Mrs Queen Takes the Train – by William Kuhn
This novel recently appeared at work and caught my attention with the cover and the excerpt in the jacket. It’s positioned as a light hearted and at the same time poignant look at the remainders of British royalty, and I raced through the story. Here’s why:
The Queen (that’s Her Majesty, Queen Elizabeth II to you, thank you) is feeling a bit off. In spite of herself, she’s become disillusioned with her life, between her duties as little more than a figurehead of a fading institution, and her private life, which is so informed by public concerns. Of course, it wouldn’t do for someone in such a privileged position to be ungrateful or dissatisfied with their lot – but Her Majesty is nevertheless restless and unhappy. Perhaps what she needs is to remember, as Julie Andrews suggests in The Sound of Music, a few of her favourite things and take her mind off everything for a while.

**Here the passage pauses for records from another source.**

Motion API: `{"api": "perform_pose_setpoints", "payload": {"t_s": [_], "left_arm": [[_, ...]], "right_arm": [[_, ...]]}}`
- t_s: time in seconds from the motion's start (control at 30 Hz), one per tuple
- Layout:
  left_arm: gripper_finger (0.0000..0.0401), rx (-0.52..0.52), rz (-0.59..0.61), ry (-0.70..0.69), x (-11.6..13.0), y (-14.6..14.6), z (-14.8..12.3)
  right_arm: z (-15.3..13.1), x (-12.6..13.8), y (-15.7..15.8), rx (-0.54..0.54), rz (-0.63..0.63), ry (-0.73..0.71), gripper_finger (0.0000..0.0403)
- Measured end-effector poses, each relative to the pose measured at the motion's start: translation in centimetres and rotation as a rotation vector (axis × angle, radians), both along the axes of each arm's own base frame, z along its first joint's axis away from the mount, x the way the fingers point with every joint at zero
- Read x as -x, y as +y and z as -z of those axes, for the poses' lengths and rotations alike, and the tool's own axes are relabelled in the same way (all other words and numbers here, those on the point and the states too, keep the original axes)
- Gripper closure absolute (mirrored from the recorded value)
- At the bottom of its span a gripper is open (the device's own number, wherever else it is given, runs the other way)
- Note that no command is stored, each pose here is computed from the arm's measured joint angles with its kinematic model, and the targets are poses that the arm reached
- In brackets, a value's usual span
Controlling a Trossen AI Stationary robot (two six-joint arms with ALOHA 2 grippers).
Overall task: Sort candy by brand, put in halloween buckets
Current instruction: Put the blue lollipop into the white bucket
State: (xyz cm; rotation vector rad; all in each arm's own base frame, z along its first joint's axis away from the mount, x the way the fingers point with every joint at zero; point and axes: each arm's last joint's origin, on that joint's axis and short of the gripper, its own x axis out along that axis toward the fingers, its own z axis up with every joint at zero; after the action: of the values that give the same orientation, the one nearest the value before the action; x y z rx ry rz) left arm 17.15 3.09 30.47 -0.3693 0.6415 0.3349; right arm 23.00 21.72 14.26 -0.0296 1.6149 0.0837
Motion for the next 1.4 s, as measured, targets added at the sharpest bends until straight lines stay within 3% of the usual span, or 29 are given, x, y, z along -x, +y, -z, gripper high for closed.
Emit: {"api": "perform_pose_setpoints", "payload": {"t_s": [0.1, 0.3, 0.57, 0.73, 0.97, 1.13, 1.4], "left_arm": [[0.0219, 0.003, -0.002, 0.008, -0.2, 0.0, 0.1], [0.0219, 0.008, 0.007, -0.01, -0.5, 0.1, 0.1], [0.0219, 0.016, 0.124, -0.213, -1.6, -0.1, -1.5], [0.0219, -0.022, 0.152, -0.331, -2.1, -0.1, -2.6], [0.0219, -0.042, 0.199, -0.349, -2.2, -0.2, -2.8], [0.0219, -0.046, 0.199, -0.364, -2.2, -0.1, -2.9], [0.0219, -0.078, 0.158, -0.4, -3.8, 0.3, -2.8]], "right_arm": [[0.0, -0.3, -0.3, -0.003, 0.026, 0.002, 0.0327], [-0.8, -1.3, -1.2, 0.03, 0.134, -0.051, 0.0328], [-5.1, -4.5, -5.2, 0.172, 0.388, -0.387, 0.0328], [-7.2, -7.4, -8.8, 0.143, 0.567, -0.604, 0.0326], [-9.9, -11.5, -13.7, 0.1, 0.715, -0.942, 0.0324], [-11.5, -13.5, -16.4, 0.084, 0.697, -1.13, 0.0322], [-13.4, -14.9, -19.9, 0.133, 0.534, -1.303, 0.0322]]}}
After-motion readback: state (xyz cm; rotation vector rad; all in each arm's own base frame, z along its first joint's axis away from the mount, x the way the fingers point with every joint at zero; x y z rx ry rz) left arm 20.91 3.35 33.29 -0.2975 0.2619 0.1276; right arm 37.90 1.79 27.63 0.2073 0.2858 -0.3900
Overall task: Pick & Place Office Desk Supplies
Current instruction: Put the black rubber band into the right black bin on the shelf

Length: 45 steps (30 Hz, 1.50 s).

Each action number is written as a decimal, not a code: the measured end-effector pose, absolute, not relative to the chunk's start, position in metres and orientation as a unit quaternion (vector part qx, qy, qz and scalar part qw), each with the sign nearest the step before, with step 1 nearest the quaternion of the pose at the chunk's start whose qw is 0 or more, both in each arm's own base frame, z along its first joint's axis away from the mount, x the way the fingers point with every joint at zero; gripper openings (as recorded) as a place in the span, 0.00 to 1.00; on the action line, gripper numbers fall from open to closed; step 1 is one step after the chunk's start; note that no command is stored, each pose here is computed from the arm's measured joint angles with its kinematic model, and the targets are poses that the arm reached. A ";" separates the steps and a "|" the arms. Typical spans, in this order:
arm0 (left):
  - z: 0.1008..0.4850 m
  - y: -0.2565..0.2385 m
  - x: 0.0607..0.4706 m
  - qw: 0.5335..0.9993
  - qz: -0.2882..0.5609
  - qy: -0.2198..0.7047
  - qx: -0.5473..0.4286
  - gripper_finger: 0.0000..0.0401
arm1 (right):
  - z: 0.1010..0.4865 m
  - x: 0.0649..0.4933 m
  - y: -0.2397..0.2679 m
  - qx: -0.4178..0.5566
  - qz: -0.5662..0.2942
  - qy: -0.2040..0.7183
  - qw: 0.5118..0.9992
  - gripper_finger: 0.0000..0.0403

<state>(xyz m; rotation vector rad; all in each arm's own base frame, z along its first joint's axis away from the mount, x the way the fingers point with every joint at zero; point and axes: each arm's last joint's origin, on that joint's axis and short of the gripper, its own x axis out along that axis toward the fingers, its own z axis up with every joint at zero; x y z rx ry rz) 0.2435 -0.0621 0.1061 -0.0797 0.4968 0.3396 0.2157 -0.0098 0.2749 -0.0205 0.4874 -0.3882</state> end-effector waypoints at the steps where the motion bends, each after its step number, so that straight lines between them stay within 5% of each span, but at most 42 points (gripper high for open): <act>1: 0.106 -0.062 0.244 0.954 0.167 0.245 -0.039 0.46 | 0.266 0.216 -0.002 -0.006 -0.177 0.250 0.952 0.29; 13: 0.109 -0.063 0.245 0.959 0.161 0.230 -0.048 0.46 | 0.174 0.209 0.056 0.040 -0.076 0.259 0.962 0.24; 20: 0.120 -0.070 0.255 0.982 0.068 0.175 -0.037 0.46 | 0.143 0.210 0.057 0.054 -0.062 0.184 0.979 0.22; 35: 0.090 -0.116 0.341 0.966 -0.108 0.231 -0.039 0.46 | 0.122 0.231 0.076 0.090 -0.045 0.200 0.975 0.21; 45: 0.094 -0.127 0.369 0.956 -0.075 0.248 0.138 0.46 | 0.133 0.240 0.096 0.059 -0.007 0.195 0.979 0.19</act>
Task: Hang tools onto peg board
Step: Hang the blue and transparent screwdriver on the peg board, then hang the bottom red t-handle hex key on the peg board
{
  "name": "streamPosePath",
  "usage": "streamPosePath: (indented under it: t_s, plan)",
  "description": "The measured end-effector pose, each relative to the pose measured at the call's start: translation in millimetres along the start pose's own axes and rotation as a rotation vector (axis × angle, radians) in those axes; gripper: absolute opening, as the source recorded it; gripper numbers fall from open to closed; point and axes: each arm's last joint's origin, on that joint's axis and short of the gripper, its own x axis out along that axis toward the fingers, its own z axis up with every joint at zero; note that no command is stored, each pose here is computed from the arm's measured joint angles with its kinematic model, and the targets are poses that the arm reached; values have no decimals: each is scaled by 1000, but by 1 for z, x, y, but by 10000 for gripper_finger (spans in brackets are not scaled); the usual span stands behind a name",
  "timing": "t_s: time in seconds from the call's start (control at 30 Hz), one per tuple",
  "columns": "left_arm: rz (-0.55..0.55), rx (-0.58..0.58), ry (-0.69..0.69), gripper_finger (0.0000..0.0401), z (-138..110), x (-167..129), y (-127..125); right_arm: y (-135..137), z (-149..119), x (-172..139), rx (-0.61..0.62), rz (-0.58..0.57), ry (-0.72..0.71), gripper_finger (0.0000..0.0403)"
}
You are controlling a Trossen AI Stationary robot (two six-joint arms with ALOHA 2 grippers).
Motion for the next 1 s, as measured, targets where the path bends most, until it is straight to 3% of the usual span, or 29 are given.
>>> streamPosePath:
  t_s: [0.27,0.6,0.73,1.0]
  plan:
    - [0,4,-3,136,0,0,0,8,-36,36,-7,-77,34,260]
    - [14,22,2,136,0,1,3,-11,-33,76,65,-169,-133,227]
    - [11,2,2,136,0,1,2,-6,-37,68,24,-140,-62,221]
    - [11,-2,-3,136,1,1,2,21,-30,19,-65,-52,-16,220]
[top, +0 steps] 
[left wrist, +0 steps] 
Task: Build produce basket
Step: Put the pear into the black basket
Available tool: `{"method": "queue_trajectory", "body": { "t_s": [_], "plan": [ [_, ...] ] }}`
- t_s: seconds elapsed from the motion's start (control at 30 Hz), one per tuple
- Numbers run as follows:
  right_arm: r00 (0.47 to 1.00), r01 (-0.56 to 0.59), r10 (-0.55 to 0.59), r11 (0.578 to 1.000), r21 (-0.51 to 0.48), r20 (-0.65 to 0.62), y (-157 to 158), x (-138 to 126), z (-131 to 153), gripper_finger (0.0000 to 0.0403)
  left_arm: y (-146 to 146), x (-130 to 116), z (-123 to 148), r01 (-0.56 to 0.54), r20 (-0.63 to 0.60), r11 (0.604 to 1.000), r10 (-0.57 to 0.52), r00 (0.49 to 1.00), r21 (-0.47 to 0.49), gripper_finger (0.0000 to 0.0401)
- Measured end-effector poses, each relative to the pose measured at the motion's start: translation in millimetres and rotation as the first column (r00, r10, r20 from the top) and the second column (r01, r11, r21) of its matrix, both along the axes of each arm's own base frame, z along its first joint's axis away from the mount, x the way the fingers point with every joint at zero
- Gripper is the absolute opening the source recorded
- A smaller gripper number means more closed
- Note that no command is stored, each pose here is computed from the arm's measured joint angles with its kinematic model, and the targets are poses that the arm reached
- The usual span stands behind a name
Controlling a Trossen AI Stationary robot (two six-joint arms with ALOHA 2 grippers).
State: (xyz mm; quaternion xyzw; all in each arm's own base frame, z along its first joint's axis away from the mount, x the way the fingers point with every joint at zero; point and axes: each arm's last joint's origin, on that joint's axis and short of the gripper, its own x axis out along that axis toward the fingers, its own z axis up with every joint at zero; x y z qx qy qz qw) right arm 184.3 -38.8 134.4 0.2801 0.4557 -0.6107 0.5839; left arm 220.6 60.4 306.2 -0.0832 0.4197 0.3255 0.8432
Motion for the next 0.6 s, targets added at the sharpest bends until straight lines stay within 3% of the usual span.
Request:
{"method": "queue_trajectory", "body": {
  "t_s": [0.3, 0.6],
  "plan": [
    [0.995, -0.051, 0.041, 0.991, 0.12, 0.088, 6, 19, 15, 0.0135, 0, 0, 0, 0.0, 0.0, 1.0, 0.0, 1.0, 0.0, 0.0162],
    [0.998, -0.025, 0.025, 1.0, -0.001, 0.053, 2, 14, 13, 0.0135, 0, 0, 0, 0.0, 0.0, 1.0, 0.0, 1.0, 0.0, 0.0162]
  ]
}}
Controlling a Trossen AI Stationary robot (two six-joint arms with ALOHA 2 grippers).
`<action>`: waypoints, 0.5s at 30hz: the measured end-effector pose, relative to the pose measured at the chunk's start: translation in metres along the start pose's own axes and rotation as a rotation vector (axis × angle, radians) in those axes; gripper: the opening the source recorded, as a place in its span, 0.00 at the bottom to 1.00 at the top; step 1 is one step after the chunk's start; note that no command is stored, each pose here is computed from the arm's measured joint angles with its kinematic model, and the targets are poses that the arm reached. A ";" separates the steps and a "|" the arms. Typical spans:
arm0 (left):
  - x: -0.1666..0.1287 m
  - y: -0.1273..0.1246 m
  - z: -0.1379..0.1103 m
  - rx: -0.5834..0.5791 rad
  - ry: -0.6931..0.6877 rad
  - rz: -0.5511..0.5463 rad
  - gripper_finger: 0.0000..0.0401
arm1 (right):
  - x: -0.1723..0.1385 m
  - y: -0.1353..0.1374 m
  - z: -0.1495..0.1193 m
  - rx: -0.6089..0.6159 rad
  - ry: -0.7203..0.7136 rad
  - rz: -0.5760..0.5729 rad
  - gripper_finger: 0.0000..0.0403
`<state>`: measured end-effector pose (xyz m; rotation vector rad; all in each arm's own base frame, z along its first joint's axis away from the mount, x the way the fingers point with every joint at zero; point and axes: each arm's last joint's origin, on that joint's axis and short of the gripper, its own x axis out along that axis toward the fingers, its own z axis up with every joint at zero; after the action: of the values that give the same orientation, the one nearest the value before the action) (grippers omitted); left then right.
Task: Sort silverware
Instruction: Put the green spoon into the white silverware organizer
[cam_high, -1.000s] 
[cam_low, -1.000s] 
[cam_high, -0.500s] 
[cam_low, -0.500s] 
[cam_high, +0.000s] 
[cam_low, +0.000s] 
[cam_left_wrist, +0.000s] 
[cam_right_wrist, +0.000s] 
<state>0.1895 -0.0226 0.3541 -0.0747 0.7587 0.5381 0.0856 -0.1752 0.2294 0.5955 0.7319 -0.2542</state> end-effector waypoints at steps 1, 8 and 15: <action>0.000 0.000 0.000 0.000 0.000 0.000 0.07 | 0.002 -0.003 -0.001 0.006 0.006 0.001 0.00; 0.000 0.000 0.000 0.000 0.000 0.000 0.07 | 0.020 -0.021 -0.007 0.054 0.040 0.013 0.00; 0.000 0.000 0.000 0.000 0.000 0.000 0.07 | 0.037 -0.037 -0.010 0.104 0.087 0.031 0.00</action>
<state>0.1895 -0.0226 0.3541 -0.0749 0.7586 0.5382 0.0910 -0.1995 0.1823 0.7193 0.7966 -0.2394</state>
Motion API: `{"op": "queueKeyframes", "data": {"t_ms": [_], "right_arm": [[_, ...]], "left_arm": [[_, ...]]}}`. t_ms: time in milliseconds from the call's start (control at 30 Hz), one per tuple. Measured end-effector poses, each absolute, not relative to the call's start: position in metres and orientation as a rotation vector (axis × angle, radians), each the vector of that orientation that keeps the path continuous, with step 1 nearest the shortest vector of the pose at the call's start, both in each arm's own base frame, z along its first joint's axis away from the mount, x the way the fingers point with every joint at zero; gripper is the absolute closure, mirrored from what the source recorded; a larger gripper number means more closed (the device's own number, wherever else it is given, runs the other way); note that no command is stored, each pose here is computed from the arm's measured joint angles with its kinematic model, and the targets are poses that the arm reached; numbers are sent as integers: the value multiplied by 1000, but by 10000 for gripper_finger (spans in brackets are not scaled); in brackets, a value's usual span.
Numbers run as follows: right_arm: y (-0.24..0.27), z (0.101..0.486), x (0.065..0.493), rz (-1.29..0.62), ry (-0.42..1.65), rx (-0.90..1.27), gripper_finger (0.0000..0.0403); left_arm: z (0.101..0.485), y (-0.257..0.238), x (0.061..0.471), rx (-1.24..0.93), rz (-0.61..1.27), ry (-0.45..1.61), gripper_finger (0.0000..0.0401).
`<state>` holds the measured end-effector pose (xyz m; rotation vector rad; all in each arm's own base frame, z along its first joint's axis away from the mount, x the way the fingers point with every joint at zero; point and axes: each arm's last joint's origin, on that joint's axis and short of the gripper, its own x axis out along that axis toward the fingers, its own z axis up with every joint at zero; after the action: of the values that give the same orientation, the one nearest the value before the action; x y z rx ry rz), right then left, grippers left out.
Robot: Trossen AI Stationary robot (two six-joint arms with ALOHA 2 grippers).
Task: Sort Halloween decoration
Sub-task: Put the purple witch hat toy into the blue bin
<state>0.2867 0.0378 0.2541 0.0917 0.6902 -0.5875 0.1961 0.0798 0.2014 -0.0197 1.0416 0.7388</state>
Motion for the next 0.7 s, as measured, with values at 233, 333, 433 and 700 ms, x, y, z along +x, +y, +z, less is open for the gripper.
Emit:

The Queen doesn’t intend to leave Buckingham Palace unattended and without letting anyone know, but when she finds herself outside the grounds she decides it might be just the thing to re-visit one of her favourite places, on her own, and be someone other than The Queen, for just a little while.
When a handful of Household staff discover The Queen’s absence they decide to see if they can’t find her and make sure she’s safe themselves rather than allowing MI-5 to launch a full scale operation to bring her home. Anne, Shirley, William, Luke, Rebecca and Rajiv are in for one of the most defining nights of their lives as they scramble towards Edinburgh and The Queen.
The Queen was completely adorable – genuinely concerned about everyone she came into contact with, with an endearing level of naiveté about the potential dangers in popping off to Scotland of an evening on public transport by oneself, and a realistic struggle to come to terms with feelings of uselessness, as more and more of her jobs as Queen are chipped away and her actual role seems less relevant than ever. She was a wonderful character, the heart of this book, and in herself is more than enough reason to read it!
The supporting cast is a fascinating crew, from Luke who’s suffering some staunchly denied PTSD from his time in Iraq and the friend he lost there. William has served the Royal family his whole life, and although gay men are welcome in an informal don’t-ask-don’t-tell way, he’s concerned that Luke might complicate his safe, lonely routine. Anne is third generation Royal staff, and proud to be so, but as she nears retirement age she’s not sure how she’ll manage to survive without her income. Shirley is closer to the Queen than most but has very little time for the ladies-in-waiting like Anne, until she gets the chance to see how similar the she and Anne are, and how fiercely loyal they both are to HRH. Rebecca doesn’t like people, really, and certainly not anywhere near as much as she likes horses. But she’s willing to entertain Rajiv’s interest in her as long as he helps her catch up to The Queen.
Their experiences here will change them all, and mostly for the better, as their respect, affection and concern for Her Majesty bring them together. And they are wonderful journeys for the reader to be a part of.
This was a gorgeous book! It expertly blended the concerns of The Queen as a monarch with her needs as an actual person, and Kuhn’s version of The Queen was a beautifully rounded character. I loved her quiet thoughtfulness, her casual optimism about people, and her steadfast determination to do whatever she could for her subjects no matter whether she was appreciated for it. A delightful, funny, charming novel.
What do you think about fictional works using characters based on real, living people? Cool or weird? Or is it all relative depending on how well it’s done?